Task prompt:
Transcribe the records word for word, beginning with the first line and ending with the line that contains "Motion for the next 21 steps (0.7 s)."; include nothing else.

Saved entries:
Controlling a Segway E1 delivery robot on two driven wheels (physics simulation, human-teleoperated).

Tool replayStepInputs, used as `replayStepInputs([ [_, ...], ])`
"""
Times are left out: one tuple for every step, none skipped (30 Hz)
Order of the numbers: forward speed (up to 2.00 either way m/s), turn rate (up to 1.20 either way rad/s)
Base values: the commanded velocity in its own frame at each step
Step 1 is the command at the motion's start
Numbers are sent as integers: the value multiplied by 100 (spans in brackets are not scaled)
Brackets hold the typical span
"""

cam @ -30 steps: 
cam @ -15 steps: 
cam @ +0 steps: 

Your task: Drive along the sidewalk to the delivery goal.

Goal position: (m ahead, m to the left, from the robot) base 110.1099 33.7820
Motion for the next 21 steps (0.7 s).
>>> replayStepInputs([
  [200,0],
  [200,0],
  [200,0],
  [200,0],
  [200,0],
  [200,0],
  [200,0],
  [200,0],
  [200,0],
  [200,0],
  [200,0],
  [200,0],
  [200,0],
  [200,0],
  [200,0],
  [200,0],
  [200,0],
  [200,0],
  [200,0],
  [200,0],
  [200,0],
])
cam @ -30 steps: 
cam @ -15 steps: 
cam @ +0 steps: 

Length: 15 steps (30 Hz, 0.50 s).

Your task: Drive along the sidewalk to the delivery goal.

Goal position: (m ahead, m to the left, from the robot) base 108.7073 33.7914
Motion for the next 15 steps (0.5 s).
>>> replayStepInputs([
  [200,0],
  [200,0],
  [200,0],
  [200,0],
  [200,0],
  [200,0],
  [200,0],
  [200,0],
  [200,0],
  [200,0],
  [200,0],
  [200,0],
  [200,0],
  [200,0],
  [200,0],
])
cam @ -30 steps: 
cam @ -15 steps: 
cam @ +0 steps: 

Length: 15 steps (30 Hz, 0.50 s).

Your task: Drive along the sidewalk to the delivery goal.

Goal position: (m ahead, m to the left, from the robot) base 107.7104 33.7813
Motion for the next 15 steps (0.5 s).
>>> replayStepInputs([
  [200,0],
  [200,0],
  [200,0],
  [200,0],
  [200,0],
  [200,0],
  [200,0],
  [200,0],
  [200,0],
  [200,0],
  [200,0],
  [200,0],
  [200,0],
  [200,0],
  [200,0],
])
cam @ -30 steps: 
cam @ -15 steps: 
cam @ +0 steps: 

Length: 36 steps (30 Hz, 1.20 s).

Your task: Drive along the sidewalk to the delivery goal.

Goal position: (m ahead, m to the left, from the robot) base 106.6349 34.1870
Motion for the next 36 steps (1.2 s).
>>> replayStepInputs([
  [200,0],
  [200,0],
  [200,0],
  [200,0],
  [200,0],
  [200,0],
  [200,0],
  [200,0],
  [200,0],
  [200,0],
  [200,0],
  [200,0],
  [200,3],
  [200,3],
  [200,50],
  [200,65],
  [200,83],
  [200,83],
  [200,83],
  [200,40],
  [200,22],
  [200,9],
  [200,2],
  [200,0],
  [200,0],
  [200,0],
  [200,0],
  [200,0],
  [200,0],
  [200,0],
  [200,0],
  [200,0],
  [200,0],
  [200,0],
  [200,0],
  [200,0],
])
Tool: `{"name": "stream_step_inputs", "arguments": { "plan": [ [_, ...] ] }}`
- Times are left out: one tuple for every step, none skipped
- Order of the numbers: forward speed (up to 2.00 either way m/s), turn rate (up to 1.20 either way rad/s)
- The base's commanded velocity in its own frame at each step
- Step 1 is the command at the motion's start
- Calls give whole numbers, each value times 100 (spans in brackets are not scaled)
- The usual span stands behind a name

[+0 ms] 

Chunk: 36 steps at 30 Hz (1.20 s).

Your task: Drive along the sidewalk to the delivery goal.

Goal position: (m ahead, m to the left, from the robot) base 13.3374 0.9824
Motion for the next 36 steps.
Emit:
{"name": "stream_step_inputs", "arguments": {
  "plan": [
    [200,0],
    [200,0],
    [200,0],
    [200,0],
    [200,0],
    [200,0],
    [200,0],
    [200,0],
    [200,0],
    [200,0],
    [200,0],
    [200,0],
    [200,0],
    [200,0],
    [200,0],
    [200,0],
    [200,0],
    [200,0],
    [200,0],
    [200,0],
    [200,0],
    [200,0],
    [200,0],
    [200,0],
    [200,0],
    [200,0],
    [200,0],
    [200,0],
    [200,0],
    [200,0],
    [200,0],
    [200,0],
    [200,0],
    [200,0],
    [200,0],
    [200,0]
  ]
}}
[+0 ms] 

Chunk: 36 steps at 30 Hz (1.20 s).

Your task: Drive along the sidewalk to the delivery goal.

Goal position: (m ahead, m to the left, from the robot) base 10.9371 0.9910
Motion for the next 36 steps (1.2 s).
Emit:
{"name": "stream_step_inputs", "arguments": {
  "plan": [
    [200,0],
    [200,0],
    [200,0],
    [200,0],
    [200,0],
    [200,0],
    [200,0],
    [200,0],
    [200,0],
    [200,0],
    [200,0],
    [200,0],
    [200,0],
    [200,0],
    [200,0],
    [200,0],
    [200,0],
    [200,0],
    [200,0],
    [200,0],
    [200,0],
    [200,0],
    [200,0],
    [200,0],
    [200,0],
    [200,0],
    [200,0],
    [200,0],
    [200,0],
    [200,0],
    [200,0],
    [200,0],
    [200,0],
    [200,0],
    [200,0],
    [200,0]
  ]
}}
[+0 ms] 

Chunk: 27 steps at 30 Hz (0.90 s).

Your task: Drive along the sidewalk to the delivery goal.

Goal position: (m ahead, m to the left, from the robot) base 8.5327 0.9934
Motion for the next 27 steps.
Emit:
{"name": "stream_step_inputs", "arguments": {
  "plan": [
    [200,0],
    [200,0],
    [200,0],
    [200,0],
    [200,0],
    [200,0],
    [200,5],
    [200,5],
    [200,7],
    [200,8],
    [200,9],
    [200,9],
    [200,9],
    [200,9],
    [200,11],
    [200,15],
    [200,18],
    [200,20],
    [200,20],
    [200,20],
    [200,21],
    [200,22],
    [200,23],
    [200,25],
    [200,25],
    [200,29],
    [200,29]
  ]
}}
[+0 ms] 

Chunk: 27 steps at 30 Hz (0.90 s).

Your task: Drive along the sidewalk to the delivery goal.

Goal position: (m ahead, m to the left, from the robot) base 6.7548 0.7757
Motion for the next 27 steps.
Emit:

Answer for the task:
Controlling a Segway E1 delivery robot on two driven wheels (physics simulation, human-teleoperated).

Tool replayStepInputs, used as `replayStepInputs([ [_, ...], ])`
"""
Times are left out: one tuple for every step, none skipped (30 Hz)
Order of the numbers: forward speed (up to 2.00 either way m/s), turn rate (up to 1.20 either way rad/s)
Base values: the commanded velocity in its own frame at each step
Step 1 is the command at the motion's start
Numbers are sent as integers: the value multiplied by 100 (spans in brackets are not scaled)
Brackets hold the typical span
"""

cam @ -30 steps: 
cam @ -15 steps: 
cam @ +0 steps: 

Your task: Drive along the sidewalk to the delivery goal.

Goal position: (m ahead, m to the left, from the robot) base 110.1099 33.7820
Motion for the next 21 steps (0.7 s).

This answer requires no additional content.